Of course there is a worry that police will begin to rely on CCTV and this is why we need to politically active with our local MPs to tell them this. CCTV is good but, yes, more police is even better. Just don't complain when your taxes go up.
its not police state, CCTV is just cheaper than getting real police, id rather walk home at night where there is CCTV as your allot less likely to get mugged, just as long as they cant see my house
This'll keep the paintball/airsoft gun toting chavs busy
Imagine how pissed you'd be if you were walking down the street doing nothing wrong when the batteries die sending this thing plummeting towards your head!

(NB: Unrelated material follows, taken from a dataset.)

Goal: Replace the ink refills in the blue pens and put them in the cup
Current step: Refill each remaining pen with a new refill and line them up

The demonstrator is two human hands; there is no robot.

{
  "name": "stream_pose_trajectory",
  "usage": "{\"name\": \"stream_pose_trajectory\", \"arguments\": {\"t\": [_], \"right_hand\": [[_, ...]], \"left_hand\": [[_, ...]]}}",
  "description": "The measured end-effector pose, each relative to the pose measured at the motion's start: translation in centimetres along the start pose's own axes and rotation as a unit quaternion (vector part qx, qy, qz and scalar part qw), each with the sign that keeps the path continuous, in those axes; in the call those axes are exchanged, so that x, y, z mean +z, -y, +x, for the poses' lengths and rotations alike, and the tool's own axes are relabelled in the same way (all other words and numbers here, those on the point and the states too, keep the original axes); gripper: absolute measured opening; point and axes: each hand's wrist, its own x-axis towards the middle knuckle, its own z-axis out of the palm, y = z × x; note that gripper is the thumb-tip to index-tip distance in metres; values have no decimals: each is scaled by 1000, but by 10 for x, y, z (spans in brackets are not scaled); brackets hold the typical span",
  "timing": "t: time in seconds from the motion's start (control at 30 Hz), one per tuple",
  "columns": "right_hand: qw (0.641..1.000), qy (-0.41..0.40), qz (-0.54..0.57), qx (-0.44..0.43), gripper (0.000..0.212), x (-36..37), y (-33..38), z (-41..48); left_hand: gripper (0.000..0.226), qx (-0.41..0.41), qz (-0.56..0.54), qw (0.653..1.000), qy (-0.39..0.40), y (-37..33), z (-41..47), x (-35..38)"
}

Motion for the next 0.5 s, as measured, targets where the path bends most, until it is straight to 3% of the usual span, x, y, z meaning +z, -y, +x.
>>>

Are we *sure* that the Nazi's really lost WW2? I wonder if any of those V rockets were carrying some sort of bug that infected the populace... making the people complacent and the politicians more like them... In preparation for invasion and assimilation, but it worked too slowly...
Hmm... I might try to sell that one to the Sci-Fi Channel. :) England turns into the next Nazi Germany thanks to a secret genetic virus they were working on in secret and they take over the EU, now the rest of the world must contend with them and stop the spread of this Nazifying virus! But there's a twist... America's becomes just as bad, thanks to it's soldiers being infected and bringing it back! Oh nos!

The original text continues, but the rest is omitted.